* TASK ITEM
Transcribe word for word each line from the one containing "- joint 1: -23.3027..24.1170" to the final line of the data, both included. Skip the pictures.

* GIVEN MATERIAL
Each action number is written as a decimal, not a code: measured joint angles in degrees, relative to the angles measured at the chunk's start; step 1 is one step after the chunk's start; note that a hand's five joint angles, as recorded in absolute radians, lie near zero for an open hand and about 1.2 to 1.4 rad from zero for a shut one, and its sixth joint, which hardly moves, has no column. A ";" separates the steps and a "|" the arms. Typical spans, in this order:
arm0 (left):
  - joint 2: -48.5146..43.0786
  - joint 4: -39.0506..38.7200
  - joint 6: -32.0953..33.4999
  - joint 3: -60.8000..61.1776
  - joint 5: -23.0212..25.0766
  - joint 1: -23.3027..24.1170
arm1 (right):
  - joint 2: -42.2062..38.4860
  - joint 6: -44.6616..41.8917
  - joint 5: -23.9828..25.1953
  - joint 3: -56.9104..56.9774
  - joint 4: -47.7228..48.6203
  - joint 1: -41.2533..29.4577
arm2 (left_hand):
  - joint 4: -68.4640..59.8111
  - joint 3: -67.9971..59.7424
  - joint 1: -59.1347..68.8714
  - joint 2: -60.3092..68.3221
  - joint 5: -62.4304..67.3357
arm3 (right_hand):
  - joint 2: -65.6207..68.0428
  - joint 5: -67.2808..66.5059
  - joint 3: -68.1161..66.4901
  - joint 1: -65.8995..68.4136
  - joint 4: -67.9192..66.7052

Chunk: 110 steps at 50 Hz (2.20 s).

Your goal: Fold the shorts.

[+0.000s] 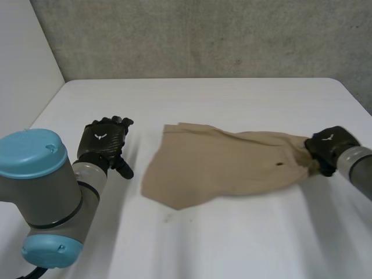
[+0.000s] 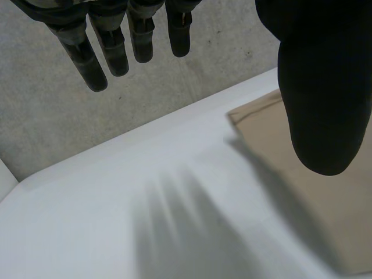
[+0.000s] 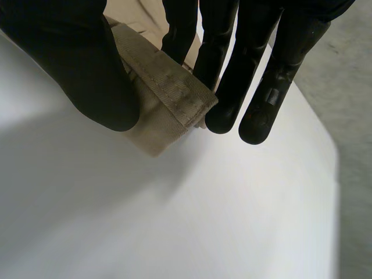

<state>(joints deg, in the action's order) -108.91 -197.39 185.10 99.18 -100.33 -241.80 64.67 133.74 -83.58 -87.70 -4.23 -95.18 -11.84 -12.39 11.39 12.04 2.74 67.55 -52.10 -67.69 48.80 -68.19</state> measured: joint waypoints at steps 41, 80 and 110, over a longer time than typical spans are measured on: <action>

* SOLUTION TO THIS PROBLEM
  - joint 1: -23.3027..24.1170
arm1 (right):
  - joint 2: -42.2062..38.4860
  - joint 6: -44.6616..41.8917
  - joint 5: -23.9828..25.1953
  - joint 3: -56.9104..56.9774
  - joint 4: -47.7228..48.6203
  - joint 1: -41.2533..29.4577
arm2 (left_hand):
  - joint 4: -68.4640..59.8111
  - joint 3: -67.9971..59.7424
  - joint 1: -59.1347..68.8714
  - joint 2: -60.3092..68.3221
  - joint 5: -62.4304..67.3357
arm3 (right_hand):
  - joint 2: -65.6207..68.0428
  - joint 5: -67.2808..66.5059
  - joint 3: -68.1161..66.4901
  - joint 1: -65.8995..68.4136
  - joint 4: -67.9192..66.7052

Chunk: 110 steps at 50 Hz (2.20 s).

Your goal: Fold the shorts.

[+0.000s] 
[+0.000s] 
[+0.000s] 

<state>(joints deg, in the action's order) -108.91 -197.39 185.10 99.18 -100.33 -241.80 64.67 133.74 -83.58 -87.70 -4.23 -95.18 -11.84 -12.39 11.39 12.04 2.74 67.55 -52.10 -67.69 48.80 -68.19</state> measured: joint waypoints at steps 41, 80 and 110, over a longer time than typical spans are measured on: <action>

This exercise has been answered in full.